Should you care? This issue is specific to firmware in the CMT server line, and it depends on your model:

• T5140,T5240 (2-socket 128-CPU): Definitely verify and upgrade your firmware if needed; get the latest version of patch 136936.
• T5120,T5220 (1-socket, 64-CPU): I have not observed the scalability bottleneck on this smaller system, but you may get a small performance boost by upgrading; get the latest version of patch 136932.
• T1000, T2000 (1-socket, 32-CPU) - probably not an issue, the system is too small.
• T5440 (4-socket, 256-CPU): not an issue, as the first units shipped already contained a later version of the firmware containing the fix.
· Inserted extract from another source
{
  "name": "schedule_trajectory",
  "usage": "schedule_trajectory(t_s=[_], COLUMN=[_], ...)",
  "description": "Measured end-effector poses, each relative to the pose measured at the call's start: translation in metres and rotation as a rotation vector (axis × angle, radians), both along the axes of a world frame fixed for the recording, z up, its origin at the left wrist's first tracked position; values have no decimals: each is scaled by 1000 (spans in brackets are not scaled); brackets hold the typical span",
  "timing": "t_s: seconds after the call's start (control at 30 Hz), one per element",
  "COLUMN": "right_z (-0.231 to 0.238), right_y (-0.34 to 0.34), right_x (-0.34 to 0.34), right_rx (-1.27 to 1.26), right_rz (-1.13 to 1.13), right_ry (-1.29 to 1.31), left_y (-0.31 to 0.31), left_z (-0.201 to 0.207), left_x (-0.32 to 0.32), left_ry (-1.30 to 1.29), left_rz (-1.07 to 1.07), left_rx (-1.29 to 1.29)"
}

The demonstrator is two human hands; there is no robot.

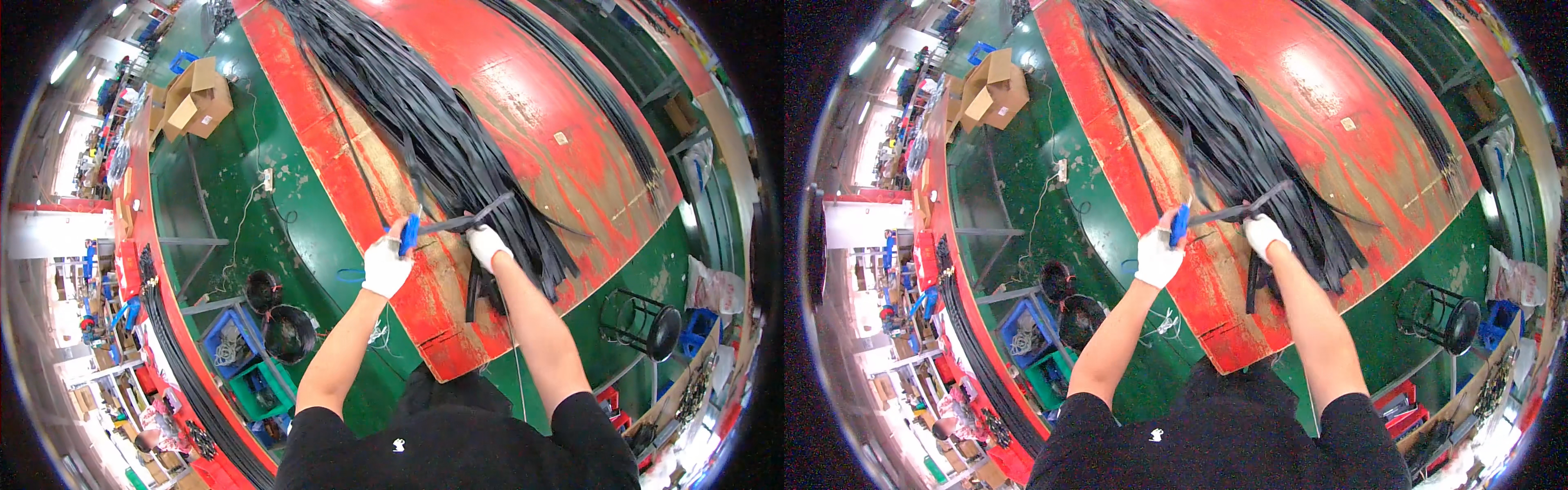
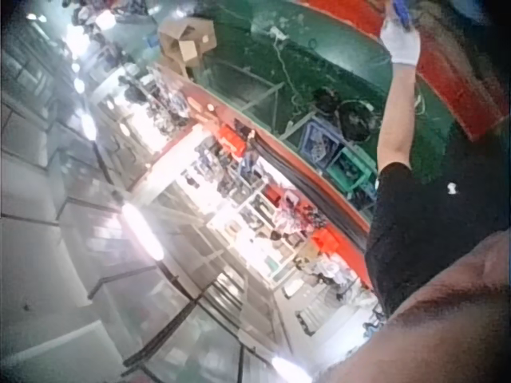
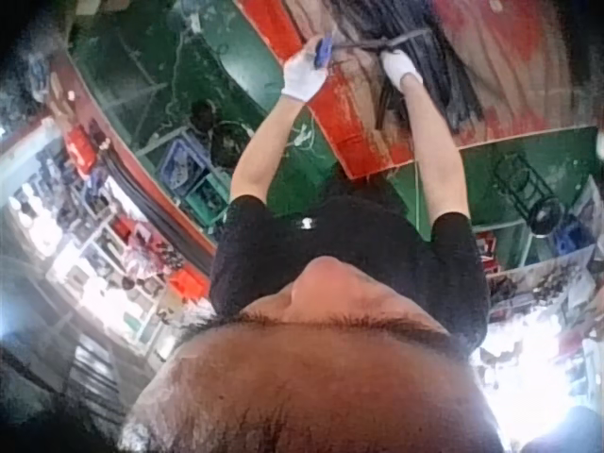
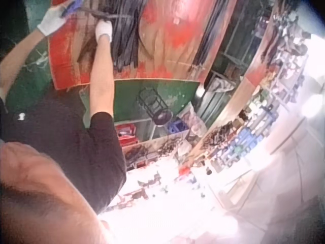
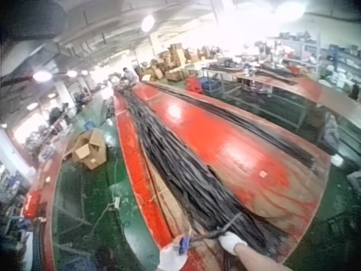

The CR is: 6669222 lock in mmu_miss can be eliminated to reduce contention
It was fixed in Sun System Firmware version 7.1.3.d.
To show the version of firmware installed on your system, log in to the service processor and verify you have version 7.1.3.d or later:

sc> showhost
Sun System Firmware 7.1.3.d 2008/07/11 08:55
...

To upgrade your firmware:

1. Go to http://sunsolve.sun.com
2. lick on Patches and Updates link
3. Type the patch number in the PatchFinder Form (eg 136936 for the T5140 or T5240)
4. Push Find Patch button
5. Click on the "Download Patch" link near the top.
6. Unzip the download and refer to the Install.info file for instructions

If you have never upgraded firmware before, read the documentation and be careful!